### [What to do]
What is the number of lines in this listing that include the string "things"? Answer with that number by itself.

________________________

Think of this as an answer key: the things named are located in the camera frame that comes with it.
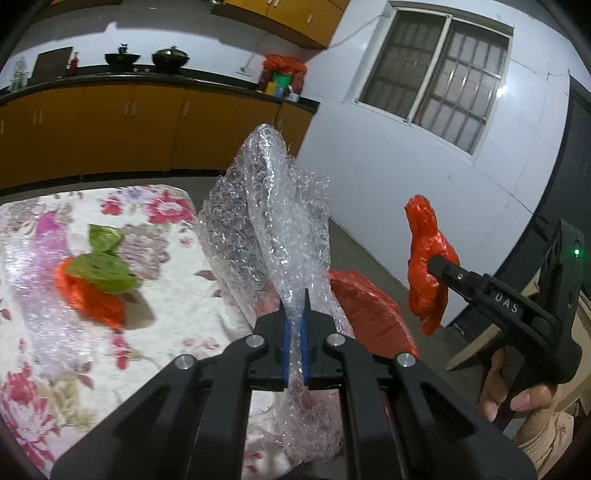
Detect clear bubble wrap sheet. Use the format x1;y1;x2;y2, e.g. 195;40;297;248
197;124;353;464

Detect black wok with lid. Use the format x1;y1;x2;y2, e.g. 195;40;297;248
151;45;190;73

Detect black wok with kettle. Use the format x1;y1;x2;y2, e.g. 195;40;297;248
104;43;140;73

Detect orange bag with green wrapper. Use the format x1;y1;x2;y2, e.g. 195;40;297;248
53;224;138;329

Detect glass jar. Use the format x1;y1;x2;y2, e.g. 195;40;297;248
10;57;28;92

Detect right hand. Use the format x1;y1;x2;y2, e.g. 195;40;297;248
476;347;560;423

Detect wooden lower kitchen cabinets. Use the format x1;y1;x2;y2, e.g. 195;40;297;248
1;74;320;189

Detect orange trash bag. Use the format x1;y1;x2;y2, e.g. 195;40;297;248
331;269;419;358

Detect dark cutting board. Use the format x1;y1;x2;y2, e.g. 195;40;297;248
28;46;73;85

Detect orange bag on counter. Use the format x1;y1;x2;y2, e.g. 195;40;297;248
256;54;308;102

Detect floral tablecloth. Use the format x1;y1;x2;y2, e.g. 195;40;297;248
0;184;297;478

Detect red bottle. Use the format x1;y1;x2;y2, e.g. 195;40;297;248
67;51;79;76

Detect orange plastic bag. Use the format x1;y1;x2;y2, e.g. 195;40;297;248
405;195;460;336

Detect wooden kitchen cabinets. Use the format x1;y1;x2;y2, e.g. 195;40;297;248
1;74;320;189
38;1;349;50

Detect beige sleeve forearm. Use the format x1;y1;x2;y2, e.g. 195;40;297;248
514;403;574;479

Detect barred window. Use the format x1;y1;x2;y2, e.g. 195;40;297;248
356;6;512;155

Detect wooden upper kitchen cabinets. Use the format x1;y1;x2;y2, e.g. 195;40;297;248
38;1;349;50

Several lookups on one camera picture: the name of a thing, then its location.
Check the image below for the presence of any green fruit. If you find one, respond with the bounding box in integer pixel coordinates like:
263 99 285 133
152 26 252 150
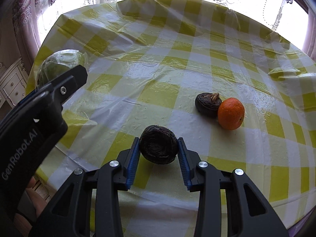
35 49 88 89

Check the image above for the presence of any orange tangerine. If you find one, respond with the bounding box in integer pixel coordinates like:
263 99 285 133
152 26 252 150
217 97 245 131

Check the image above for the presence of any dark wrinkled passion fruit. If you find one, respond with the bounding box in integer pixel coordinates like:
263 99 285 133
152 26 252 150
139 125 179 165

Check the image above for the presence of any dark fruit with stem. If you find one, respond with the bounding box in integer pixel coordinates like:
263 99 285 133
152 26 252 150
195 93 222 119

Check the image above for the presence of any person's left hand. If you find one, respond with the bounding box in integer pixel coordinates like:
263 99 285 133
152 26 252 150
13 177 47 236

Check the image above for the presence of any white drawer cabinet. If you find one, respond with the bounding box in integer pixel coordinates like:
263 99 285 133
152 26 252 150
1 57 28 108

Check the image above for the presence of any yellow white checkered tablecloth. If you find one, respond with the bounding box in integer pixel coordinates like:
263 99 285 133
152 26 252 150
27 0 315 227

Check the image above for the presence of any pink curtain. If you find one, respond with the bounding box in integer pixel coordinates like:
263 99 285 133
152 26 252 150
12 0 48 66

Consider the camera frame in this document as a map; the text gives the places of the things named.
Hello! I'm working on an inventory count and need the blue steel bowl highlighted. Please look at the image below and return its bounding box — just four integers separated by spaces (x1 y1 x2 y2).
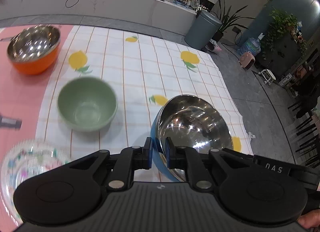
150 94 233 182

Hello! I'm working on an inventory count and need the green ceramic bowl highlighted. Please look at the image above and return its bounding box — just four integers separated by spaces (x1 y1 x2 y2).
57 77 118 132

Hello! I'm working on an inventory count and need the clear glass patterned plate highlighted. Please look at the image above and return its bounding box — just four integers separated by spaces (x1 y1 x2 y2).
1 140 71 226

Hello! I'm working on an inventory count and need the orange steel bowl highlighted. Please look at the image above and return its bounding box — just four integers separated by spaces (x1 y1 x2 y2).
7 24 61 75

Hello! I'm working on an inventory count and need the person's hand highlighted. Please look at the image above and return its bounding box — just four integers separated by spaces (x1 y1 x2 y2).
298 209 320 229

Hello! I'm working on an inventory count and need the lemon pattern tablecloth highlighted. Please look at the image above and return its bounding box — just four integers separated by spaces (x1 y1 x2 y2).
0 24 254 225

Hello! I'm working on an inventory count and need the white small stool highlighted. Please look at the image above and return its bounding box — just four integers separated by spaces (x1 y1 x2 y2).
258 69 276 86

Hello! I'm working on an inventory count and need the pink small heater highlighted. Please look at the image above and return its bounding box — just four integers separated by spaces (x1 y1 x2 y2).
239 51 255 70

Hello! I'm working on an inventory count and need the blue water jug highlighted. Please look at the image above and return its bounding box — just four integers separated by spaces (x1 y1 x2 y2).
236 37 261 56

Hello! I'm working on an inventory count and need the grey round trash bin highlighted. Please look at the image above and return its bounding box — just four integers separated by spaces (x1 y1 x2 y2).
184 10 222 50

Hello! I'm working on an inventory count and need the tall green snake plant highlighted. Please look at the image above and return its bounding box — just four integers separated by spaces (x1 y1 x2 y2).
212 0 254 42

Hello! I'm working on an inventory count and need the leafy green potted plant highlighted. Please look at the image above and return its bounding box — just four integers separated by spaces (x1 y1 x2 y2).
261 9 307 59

________________________

### [Your solution]
2